While my wonderful wife is exploring Vermont, the dogs and I have been hanging out here in the city. I've been mainly focusing on looking for a summer job for next year. As a law student, a summer job the year prior to graduation makes life a lot easier, typically such jobs lead to offers of permanent employement provided one doesn't cause some major trouble.
The whole process is kind of nutty. Each student gets to make a generic cover letter, an unofficial transcript and a resume. You then literally "bid" on interviews. Each firm has maybe 15 slots to interview people from each school. Hundreds of people bid on these slots, and the firms take the best of those on paper for interviews. Mind you, there are 20 intervies at 20+ law schools. After the interviews they consider those people, and bring in a smaller number (perhaps 50) for secondary interviews with their committee. Following that, they select a handful for summer positions. So summer jobs with the larger firms are neigh impossible to achieve. I applied to 37 different firms on Sunday, so perhaps I'll get an interview. I interviewed with one of them last year, but didn't pass the initial stage.

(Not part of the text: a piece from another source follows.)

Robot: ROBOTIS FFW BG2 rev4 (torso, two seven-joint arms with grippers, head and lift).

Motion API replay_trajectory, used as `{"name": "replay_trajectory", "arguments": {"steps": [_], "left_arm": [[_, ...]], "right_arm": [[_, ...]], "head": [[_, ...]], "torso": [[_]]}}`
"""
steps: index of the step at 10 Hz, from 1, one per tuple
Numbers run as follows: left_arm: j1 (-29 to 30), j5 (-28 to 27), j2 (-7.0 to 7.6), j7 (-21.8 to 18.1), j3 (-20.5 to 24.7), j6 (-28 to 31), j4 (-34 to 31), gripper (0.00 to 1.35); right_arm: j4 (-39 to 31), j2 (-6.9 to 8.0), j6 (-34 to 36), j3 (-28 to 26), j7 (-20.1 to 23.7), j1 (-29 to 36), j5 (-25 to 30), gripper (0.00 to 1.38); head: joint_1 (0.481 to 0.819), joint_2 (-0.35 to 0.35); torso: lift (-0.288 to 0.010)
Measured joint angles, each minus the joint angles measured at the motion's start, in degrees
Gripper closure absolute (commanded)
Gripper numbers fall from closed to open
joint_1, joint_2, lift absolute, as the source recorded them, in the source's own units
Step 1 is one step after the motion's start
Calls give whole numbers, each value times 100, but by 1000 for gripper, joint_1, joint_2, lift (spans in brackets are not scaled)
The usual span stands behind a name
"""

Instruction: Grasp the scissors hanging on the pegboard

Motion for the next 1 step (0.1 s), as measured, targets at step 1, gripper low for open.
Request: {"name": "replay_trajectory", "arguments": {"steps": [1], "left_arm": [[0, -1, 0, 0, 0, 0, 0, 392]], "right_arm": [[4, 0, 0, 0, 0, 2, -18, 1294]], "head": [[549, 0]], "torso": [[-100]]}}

Thankfully, this is only perhaps the largest 100 or so firms in the country. To find the others, one must simply put the rubber to the road and hunt on your own. There are thousands of law firms in the country, from 1000 lawyer megafirms to solo practitioners working out of their houses. In a weird juxtaposition of the past 1o years, smaller firms are now doing much better than their larger counterparts. It seems in these tight economic times, people are more cynical about paying the huge sums demanded by the megafirms. I can't imagine why. So, tonight I start hunting in earnest for local firms. Ideally, one of them will be looking for someone to work next summer and stay on through the following year.
On a somewhat unrelated note... my former IP professor at Temple, who is an attorney upstairs at Woodcock Washburn recently won the largest intellectual property judgement in history. So congrats to him... wish I could get a job there!
One of the things I love about the city is the view. It's rainy today, but I actually enjoy these sort of days. There is something about this view of the city that projects a strength to me. I guess part of it is that I never imagined myself as ending up anywhere other than suburbia when I was younger. Despite all the beautiful wilderness I have seen, there is something about the city that draws me.
Work is stressful this week, for a number of reasons. There is a huge deadline next week, combined with a lot of office politics this week. Though it sounds like things are sorting themselves out. Odds are I will be continuing as I have been the last couple months. I am not quite sure of the reasons, but my posting record hours couldn't hurt.